Is there a convenient way to convert multiple data types with ncap2? - netcdf

I would like to know if exists a manner to conveniently convert multiple data types of a file using e.g. ncap2.
More in details, I would like to convert all the variables with type double to type float.
I understand the way to do it is ncap2 -s 'var1=var1.convert(NC_FLOAT);var2=var2.convert(NC_FLOAT)' in.nc out.nc but this is not convenient when having a lot of variables.
Is there a smarter way to do this?
Cheers

Good question. This is relatively easy to do with "variable pointers" aka "vpointers" described here. Try this:
ncap2 -s '#all=get_vars_in();*sz=#all.size();for(*idx=0;idx<sz;idx++){#var_nm=#all(idx);*#var_nm=*#var_nm.convert(NC_FLOAT);}' in.nc out.nc
Responding to question in comments below:
Your attempt does not work because convert() makes the change on the RHS. The RHS change is volatile until it is saved in a LHS variable. A small change in your script fixes this:
ncap2 -s '#all=get_vars_in();*sz=#all.size();*idx=0;for(idx=0;idx < sz;idx++){#var_nm=#all(idx);if(*#var_nm.type() == NC_DOUBLE) *#var_nm=*#var_nm.float();}' in.nc out.nc
Also note that ncpdq appears to be the best operator to use for your purposes, because it has a packing map that automagically converts all doubles to floats, and you can enable compression easily at the same time too:
ncpdq -7 -L 1 --pck_map=dbl_flt in.nc out.nc

CDO permits conversion to 32 bit float too, although I should emphasize that this doesn't exactly answer the question as it converts everything to float, so Charlie's answer is the correct one, this is more for general info to readers of this question.
cdo -b f32 copy in.nc out.nc

Related

CDO : Masking 3D and 4D variables within the same netcdf file

I have a netcdf file called data.nc and a masking file called mask.nc. The data.nc file has a 3D variable A with dimensions over (time,long,lat), and 4D variable B with dimensions over (time,depth,long,lat).
The mask.nc file has two masking variables mask_3d (time,long,lat) and mask_4d (time,depth,long,lat) with 0 and 1 values.
So far, I am masking each variable separately using:
cdo -div -selname,A data.nc -selname,mask_3d mask.nc out.nc
and
cdo -div -selname,B data.nc -selname,mask_4d mask.nc out2.nc
My question is:
How can I mask both variables A and B in data.nc using only one command ?
I'm not sure this really qualifies as an answer, perhaps it should be more of a comment, but I think this is not possible with cdo. If I understand correctly, you essentially want the output to be in the same file (cdo only allows one output file, so by definition your question implies this).
The reason is that you would need to cat the two output files together in order to get what you want, but because cdo cat allows you to cat a variable number of files together, and even use wildcards (e.g. cdo cat *.nc out.nc) then it doesn't know how many input files to expect and thus cdo does not let you pipe such commands in combination with other commands as it can't interpret them safely.
Thus you would need to keep this as three lines (at least for a cdo based solution, I think, but stand to be corrected):
cdo -div -selname,A data.nc -selname,mask_3d mask.nc out1.nc
cdo -div -selname,B data.nc -selname,mask_4d mask.nc out2.nc
cdo cat out?.nc out.nc
sorry about that... That said, once commands start to get long, I think that keeping them separate as here aids legibility of the code.

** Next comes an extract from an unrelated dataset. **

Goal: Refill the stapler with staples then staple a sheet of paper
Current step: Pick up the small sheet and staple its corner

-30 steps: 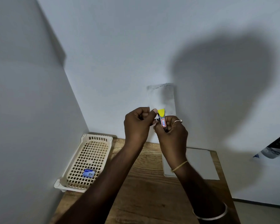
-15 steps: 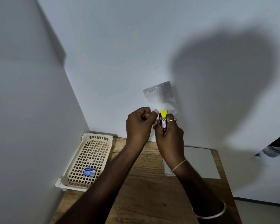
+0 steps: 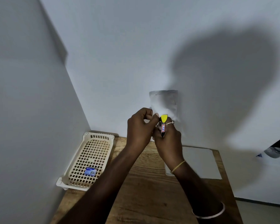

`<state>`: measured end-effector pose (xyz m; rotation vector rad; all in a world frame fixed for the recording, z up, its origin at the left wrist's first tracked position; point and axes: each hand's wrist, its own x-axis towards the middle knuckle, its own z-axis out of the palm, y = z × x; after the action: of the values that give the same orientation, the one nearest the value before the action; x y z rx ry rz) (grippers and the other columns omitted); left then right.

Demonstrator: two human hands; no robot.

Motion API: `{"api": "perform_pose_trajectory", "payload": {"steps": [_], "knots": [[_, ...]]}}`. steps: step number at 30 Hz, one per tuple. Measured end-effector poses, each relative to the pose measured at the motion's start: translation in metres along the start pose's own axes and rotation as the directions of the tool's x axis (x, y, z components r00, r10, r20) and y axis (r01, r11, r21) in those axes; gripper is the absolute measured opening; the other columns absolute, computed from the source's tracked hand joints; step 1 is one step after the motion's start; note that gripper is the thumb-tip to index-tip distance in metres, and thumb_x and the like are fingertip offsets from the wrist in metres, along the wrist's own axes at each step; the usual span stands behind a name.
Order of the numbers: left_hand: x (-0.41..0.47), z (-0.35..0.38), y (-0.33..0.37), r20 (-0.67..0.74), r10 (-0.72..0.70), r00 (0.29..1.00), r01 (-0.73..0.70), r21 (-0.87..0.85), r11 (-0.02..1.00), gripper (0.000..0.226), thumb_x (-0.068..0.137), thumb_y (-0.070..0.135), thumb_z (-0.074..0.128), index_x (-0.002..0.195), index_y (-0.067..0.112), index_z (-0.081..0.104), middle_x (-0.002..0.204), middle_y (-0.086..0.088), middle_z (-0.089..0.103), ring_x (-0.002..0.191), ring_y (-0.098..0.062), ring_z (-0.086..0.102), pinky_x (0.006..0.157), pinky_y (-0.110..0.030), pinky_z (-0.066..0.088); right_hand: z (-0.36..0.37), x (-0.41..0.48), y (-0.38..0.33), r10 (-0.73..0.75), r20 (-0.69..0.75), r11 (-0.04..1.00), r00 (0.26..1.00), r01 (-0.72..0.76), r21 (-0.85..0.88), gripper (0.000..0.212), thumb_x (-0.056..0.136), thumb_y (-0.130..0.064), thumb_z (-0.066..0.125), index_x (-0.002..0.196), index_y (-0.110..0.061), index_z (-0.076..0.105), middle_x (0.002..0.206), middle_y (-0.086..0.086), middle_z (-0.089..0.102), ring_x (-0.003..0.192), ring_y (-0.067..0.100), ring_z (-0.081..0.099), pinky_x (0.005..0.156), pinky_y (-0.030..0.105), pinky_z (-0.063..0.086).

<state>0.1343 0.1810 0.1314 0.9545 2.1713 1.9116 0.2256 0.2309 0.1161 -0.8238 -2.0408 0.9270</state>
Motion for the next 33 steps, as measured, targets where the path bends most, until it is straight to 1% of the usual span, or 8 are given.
{"api": "perform_pose_trajectory", "payload": {"steps": [4, 8, 11, 16, 24, 26, 28, 33], "knots": [[-0.001, -0.003, -0.006, 0.025, -0.06, 0.998, 0.062, -0.107, 0.992, 0.015, 0.086, 0.028, 0.078, 0.078, 0.03, 0.067, 0.064, 0.011, 0.066, 0.062, 0.0, 0.064, 0.053, -0.006, 0.045, 0.001, 0.0, 0.004, 0.026, 0.046, 1.0, 0.999, -0.026, -0.014, 0.02, 0.095, -0.015, 0.064, 0.113, -0.015, 0.055, 0.077, -0.009, 0.065, 0.068, 0.008, 0.07, 0.062, 0.028, 0.053], [0.0, -0.006, -0.012, 0.089, -0.146, 0.985, 0.161, -0.193, 0.968, 0.017, 0.084, 0.023, 0.081, 0.077, 0.031, 0.068, 0.059, 0.007, 0.063, 0.062, -0.007, 0.059, 0.073, -0.04, 0.057, 0.002, -0.001, 0.008, 0.046, 0.098, 0.999, 0.994, -0.043, -0.028, 0.017, 0.096, -0.02, 0.065, 0.11, -0.014, 0.056, 0.089, 0.005, 0.072, 0.079, 0.022, 0.074, 0.069, 0.04, 0.059], [0.001, -0.009, -0.013, 0.102, -0.165, 0.981, 0.183, -0.204, 0.962, 0.015, 0.082, 0.02, 0.082, 0.085, 0.031, 0.071, 0.068, -0.004, 0.072, 0.067, -0.011, 0.068, 0.077, -0.048, 0.06, 0.005, -0.004, 0.011, 0.064, 0.116, 0.997, 0.991, -0.059, -0.042, 0.017, 0.097, -0.023, 0.062, 0.106, -0.01, 0.058, 0.093, 0.01, 0.072, 0.082, 0.026, 0.075, 0.071, 0.045, 0.059], [-0.004, -0.008, -0.02, 0.093, -0.195, 0.977, 0.21, -0.205, 0.956, 0.024, 0.082, 0.014, 0.076, 0.097, 0.03, 0.07, 0.069, -0.004, 0.077, 0.069, -0.012, 0.074, 0.077, -0.037, 0.06, 0.006, -0.006, 0.012, -0.013, 0.078, 0.997, 0.997, 0.02, -0.08, 0.017, 0.097, -0.022, 0.062, 0.111, -0.013, 0.061, 0.087, 0.006, 0.074, 0.078, 0.023, 0.073, 0.067, 0.037, 0.057], [-0.01, -0.008, -0.032, 0.019, -0.31, 0.951, 0.297, -0.345, 0.89, 0.026, 0.087, 0.011, 0.079, 0.111, 0.005, 0.071, 0.08, -0.022, 0.074, 0.072, -0.023, 0.072, 0.077, -0.045, 0.063, 0.015, -0.012, 0.026, 0.03, 0.068, 0.999, 0.997, -0.028, -0.037, 0.015, 0.095, -0.024, 0.066, 0.106, -0.016, 0.06, 0.085, 0.0, 0.071, 0.07, 0.015, 0.067, 0.057, 0.02, 0.045], [-0.011, -0.009, -0.036, 0.018, -0.35, 0.937, 0.331, -0.375, 0.866, 0.025, 0.087, 0.01, 0.078, 0.11, 0.003, 0.071, 0.087, -0.024, 0.075, 0.075, -0.025, 0.071, 0.072, -0.041, 0.063, 0.019, -0.016, 0.033, 0.12, 0.11, 0.989, 0.987, -0.128, 0.07, 0.021, 0.096, -0.021, 0.065, 0.115, -0.017, 0.058, 0.096, 0.004, 0.073, 0.08, 0.021, 0.072, 0.071, 0.033, 0.059], [-0.012, -0.01, -0.04, 0.02, -0.382, 0.924, 0.356, -0.41, 0.84, 0.02, 0.088, 0.01, 0.078, 0.105, 0.003, 0.071, 0.086, -0.02, 0.074, 0.078, -0.023, 0.069, 0.066, -0.032, 0.061, 0.021, -0.021, 0.039, 0.217, 0.133, 0.958, 0.967, -0.237, 0.159, 0.026, 0.096, -0.022, 0.065, 0.12, -0.017, 0.055, 0.105, 0.006, 0.072, 0.09, 0.029, 0.073, 0.081, 0.05, 0.06], [-0.015, -0.009, -0.047, 0.042, -0.445, 0.895, 0.415, -0.445, 0.793, 0.014, 0.088, 0.009, 0.078, 0.1, 0.007, 0.07, 0.082, -0.014, 0.069, 0.08, -0.021, 0.068, 0.066, -0.03, 0.062, 0.021, -0.029, 0.054, 0.36, 0.126, 0.873, 0.924, -0.382, 0.304, 0.025, 0.095, -0.025, 0.067, 0.114, -0.012, 0.057, 0.105, 0.012, 0.071, 0.098, 0.035, 0.069, 0.09, 0.057, 0.055]]}}
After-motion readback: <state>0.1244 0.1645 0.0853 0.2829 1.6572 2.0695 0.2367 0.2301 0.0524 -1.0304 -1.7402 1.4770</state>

NetCDF spatially merging to global data

Currently I use global precipitation (ppt) and potential evapotranspiration (pet) data to calculate SPEI. As I have limited hardware resources, I divided global ppt and ppt data into 32 parts, each file covering 45x45deg and contains 756 data - monthly from 1958-2020 (tile01.nc, tile02.nc, ... tile32.nc)
For example to do this, I use cdo sellonlatbox,-180,-135,45,90 in.nc out.nc or ncks -d lat,45.,90. -d lon,-180.,-135. in.nc -O out.nc
As required by SPEI script, I reorder and fixed the dimension from time,lat,lon to lat,lon,time using ncpdq and ncks.
From the SPEI output, I got the output in lat,lon,time. So I did reorder the dimension so that it becomes time,lat,lon using ncpdq.
Each tile SPEI output covering 45x45deg and contains 756 SPEI data - monthly from 1958-2020
Finally I need to merge all the output together (32 files) into one, so I will get the global SPEI output. I have try to use cdo mergegrid but the result is not what I expected. Is there any command from cdo or nco to solve this problem that has function similar to gdal_merge if we are dealing with geoTIFF format?
Below is the example of the SPEI output
UPDATE
I managed to merge all the data using cdo collgrid as suggested by Robert below. And here's the result:
I believe you want to use CDO's distgrid and collgrid methods for this.
First, run this:
cdo distgrid,4,8 in.nc obase
That will split the files up the way you want them.
Then do the post-processing necessary on the files.
Then use collgrid to merge the files:
cdo collgrid obase* out.nc
Potentially you can just use collgrid in place of mergegrid in your present work flow, depending on how you have split the files up.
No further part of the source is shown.